→ Task statement: Write out again, exactly, the lines below starting at the one with "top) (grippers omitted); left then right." and ending at the one with "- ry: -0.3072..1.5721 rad".

→ Given data:
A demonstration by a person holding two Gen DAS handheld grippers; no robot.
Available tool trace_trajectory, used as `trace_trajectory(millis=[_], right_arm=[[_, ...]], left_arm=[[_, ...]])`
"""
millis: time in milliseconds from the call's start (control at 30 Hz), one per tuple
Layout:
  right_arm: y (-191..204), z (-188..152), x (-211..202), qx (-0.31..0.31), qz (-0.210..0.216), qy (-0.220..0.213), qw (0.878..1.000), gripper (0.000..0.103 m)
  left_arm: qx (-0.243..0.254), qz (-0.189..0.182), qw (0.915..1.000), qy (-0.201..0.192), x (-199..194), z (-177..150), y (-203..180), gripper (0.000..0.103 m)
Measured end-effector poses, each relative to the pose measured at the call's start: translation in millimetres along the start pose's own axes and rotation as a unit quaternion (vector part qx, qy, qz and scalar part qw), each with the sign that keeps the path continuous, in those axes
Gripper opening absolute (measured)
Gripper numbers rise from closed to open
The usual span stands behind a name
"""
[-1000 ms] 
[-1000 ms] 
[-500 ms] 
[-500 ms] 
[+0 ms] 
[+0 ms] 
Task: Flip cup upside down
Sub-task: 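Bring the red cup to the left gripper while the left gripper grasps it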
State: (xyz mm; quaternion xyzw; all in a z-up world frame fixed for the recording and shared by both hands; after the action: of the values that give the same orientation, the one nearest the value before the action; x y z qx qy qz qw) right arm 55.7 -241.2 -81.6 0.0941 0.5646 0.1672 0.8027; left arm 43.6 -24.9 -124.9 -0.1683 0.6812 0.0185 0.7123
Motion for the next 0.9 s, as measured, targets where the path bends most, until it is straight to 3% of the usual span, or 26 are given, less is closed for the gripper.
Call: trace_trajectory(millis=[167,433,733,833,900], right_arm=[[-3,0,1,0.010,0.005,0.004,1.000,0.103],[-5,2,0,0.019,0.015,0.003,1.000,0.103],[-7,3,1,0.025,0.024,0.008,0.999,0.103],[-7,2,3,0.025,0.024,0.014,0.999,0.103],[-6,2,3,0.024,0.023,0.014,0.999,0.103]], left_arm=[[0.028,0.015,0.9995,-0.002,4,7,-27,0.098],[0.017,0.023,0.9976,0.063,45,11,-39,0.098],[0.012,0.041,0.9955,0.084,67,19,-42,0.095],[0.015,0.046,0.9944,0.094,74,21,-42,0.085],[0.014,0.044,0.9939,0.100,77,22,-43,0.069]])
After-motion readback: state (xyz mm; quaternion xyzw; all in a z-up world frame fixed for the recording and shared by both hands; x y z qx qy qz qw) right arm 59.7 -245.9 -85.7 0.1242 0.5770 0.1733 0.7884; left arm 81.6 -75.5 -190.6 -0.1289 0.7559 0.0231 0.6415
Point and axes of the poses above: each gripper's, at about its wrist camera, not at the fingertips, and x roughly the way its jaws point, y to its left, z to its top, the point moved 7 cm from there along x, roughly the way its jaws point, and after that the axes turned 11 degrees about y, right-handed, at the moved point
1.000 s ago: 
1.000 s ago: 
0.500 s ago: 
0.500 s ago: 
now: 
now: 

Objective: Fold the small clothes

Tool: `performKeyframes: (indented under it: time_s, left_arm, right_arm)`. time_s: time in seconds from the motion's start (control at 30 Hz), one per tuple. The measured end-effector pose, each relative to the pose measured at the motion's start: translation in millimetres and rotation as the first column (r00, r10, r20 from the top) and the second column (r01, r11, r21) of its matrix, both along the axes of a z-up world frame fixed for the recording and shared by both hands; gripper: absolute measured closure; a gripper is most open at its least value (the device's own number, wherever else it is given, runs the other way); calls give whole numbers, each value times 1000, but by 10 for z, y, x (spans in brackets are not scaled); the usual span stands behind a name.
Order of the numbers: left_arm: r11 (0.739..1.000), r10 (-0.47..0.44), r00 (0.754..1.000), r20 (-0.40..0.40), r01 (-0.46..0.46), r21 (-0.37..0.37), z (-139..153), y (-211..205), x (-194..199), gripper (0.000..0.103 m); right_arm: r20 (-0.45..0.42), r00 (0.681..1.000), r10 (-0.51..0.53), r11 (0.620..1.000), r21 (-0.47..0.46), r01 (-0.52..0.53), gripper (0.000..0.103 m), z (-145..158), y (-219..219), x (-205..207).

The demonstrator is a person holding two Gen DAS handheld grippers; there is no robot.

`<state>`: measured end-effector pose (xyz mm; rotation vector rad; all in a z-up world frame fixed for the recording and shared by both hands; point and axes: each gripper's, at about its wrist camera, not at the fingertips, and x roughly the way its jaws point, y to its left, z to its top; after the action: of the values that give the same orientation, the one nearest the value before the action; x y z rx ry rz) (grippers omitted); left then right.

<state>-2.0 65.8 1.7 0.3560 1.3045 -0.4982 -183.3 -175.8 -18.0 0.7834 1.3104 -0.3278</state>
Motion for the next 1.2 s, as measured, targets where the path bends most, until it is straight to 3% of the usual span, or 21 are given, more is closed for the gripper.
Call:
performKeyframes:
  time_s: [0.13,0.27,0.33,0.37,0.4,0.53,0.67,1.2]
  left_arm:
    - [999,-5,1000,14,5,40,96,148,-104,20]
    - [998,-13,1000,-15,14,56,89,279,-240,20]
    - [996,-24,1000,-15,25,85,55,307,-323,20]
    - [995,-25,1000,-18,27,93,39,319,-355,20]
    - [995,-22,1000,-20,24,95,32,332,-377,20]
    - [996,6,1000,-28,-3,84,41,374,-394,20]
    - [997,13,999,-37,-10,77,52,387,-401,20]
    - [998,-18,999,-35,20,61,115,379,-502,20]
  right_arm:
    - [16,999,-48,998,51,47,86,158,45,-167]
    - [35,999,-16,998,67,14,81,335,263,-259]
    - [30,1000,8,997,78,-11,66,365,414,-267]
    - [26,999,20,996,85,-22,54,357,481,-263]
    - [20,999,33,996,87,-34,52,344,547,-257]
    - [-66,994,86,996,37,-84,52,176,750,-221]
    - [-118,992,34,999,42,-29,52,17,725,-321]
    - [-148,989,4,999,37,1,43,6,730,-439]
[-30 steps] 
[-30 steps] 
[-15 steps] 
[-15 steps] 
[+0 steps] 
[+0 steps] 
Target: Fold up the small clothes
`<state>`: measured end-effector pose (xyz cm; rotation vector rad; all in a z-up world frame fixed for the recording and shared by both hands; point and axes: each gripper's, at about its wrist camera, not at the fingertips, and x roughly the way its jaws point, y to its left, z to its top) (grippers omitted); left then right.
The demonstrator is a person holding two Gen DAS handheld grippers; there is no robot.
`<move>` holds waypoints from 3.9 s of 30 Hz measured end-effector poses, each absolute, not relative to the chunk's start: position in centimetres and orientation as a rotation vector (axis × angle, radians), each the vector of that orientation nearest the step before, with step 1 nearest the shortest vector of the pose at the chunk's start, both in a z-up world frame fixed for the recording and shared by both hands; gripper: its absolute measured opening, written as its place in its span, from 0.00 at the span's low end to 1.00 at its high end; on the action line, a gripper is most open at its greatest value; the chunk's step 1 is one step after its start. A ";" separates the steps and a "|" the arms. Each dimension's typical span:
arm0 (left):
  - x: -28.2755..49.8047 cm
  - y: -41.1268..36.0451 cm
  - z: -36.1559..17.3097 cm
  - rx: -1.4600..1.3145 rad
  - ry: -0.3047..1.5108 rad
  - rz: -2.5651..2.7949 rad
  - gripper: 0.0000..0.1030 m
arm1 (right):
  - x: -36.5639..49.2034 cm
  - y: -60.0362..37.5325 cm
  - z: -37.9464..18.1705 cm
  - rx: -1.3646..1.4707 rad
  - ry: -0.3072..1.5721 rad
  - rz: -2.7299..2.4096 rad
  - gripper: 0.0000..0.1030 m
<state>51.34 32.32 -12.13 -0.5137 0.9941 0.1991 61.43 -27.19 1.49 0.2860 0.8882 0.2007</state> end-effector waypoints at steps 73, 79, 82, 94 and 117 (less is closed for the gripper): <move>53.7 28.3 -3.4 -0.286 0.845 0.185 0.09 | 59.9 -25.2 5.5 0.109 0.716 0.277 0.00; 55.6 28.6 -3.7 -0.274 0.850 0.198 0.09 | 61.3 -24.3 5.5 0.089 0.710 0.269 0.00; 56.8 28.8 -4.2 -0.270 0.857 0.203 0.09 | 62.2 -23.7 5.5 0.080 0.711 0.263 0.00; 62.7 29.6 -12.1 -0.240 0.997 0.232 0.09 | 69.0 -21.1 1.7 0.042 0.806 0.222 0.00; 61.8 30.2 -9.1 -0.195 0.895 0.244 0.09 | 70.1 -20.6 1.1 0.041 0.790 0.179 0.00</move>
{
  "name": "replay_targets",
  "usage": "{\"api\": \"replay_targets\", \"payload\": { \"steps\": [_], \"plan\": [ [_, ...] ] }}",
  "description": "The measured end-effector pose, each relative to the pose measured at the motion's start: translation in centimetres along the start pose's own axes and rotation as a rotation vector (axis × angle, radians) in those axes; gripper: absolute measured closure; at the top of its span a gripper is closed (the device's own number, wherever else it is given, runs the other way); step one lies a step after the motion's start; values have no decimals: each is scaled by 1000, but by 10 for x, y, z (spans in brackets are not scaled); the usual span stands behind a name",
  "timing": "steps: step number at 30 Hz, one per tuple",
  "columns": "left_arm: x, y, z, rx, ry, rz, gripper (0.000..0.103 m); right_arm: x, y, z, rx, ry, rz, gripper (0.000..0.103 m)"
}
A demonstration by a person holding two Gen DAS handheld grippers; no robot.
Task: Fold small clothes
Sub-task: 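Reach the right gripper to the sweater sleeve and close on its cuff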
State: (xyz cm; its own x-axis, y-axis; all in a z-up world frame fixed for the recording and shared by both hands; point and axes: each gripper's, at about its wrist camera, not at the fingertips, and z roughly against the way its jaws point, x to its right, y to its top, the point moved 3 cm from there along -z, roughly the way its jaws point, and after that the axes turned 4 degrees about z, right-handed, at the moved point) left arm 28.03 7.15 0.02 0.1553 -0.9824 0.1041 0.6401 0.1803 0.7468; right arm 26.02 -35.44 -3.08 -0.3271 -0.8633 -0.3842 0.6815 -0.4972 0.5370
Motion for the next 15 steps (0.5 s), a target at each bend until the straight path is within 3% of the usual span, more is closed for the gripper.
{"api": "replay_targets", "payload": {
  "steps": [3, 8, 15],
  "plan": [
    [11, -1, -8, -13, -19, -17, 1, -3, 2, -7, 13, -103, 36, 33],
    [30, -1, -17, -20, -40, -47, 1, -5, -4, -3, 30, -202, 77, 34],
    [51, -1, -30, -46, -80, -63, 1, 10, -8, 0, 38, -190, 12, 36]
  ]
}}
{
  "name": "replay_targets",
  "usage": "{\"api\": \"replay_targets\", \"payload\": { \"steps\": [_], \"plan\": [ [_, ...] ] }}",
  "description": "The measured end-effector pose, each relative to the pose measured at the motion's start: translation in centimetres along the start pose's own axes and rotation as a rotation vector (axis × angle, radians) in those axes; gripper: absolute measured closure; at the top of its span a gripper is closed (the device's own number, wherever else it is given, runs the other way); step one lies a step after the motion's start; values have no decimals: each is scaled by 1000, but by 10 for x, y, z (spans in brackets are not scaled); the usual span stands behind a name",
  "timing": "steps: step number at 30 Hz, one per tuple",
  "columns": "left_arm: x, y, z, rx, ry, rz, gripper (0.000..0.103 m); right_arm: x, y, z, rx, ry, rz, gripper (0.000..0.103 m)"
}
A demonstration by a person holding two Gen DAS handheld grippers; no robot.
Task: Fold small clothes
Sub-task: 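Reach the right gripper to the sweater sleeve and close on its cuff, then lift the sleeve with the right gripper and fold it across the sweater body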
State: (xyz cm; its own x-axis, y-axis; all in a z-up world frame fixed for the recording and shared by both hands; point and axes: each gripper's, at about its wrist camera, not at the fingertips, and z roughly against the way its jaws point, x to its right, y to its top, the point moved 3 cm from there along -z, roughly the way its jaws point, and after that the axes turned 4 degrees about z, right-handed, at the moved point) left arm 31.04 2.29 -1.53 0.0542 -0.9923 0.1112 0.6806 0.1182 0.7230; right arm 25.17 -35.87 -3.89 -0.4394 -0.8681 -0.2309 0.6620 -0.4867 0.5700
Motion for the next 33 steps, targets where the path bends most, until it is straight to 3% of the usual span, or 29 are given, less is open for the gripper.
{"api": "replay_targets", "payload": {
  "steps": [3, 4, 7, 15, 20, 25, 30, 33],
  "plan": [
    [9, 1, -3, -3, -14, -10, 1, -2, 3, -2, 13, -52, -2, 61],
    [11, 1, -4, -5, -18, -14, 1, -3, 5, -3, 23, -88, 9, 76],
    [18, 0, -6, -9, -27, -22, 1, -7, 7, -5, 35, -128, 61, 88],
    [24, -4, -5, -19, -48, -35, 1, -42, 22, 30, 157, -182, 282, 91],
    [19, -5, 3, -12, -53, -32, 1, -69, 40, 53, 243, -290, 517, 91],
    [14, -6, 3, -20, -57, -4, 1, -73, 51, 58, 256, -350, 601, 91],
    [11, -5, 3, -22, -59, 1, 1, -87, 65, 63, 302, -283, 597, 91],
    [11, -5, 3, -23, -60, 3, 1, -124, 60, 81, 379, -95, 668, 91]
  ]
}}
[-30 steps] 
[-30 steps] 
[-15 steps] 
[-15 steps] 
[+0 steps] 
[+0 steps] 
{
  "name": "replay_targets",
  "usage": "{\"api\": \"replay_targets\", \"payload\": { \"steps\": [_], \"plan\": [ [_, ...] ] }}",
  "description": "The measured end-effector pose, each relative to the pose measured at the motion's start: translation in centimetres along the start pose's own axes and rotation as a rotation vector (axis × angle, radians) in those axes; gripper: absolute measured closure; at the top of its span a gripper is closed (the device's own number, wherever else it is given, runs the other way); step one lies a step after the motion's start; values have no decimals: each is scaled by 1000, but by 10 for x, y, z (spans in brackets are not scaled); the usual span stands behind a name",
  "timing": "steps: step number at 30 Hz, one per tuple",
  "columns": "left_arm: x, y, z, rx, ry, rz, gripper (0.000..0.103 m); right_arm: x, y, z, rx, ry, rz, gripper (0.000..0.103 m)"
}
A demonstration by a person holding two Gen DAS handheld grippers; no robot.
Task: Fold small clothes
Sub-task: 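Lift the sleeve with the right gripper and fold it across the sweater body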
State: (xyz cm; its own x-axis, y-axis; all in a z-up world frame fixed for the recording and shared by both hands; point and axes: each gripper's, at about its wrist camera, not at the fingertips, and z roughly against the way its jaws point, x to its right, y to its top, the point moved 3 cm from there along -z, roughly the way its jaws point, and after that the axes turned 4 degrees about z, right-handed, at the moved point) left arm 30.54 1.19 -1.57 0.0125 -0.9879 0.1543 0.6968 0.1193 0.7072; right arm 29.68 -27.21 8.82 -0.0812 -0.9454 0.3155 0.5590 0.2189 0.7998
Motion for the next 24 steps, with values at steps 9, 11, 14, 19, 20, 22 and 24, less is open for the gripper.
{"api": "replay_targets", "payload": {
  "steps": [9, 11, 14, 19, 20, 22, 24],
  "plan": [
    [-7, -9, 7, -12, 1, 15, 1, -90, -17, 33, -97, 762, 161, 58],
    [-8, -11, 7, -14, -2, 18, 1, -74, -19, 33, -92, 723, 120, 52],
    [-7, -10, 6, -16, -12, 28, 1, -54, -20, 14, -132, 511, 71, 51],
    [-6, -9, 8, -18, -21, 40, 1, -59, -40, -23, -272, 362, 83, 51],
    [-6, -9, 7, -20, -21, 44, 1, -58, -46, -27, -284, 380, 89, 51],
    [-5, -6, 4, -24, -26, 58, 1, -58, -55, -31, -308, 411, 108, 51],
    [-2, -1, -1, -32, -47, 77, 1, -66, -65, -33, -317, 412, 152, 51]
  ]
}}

→ Task response:
`<state>`: measured end-effector pose (xyz cm; rotation vector rad; all in a z-up world frame fixed for the recording and shared by both hands; point and axes: each gripper's, at about its wrist camera, not at the fingertips, and x roughly the way its jaws point, y to its left, z to its top) (grippers omitted); left then right.
The demonstrator is a person holding two Gen DAS handheld grippers; there is no robot.
`<move>` holds waypoints from 3.9 s of 30 Hz measured end-effector poses, each absolute, not relative to the chunk's start: position in centimetres and orientation as a rotation vector (axis × angle, radians), each the vector of that orientation nearest the step before, with step 1 nearest the shortest vector of the pose at the chunk's start, both in a z-up world frame fixed for the recording and shared by both hands; gripper: its absolute measured opening, written as its place in its span, from 0.00 at the span's low end to 1.00 at its high end; on the action line, a gripper is most open at its greatest value; the chunk's step 1 is one step after its start. A ";" separates the steps and a "|" the arms. Each dimension's typical span:
arm0 (left):
  - x: -28.2755..49.8047 cm
  - y: -41.1268..36.0451 cm
  - z: -36.1559..17.3097 cm
  - rx: -1.4600..1.3145 rad
  - ry: -0.3047..1.5108 rad
  - rz: -2.5651..2.7949 rad
  - gripper: 0.0000..0.1030 m
arm1 (right):
  - x: -36.5639..49.2034 cm
  - y: -60.0362..37.5325 cm
  - z: -37.9464..18.1705 cm
  - rx: -1.3646..1.4707 rad
  - ry: -0.3072..1.5721 rad

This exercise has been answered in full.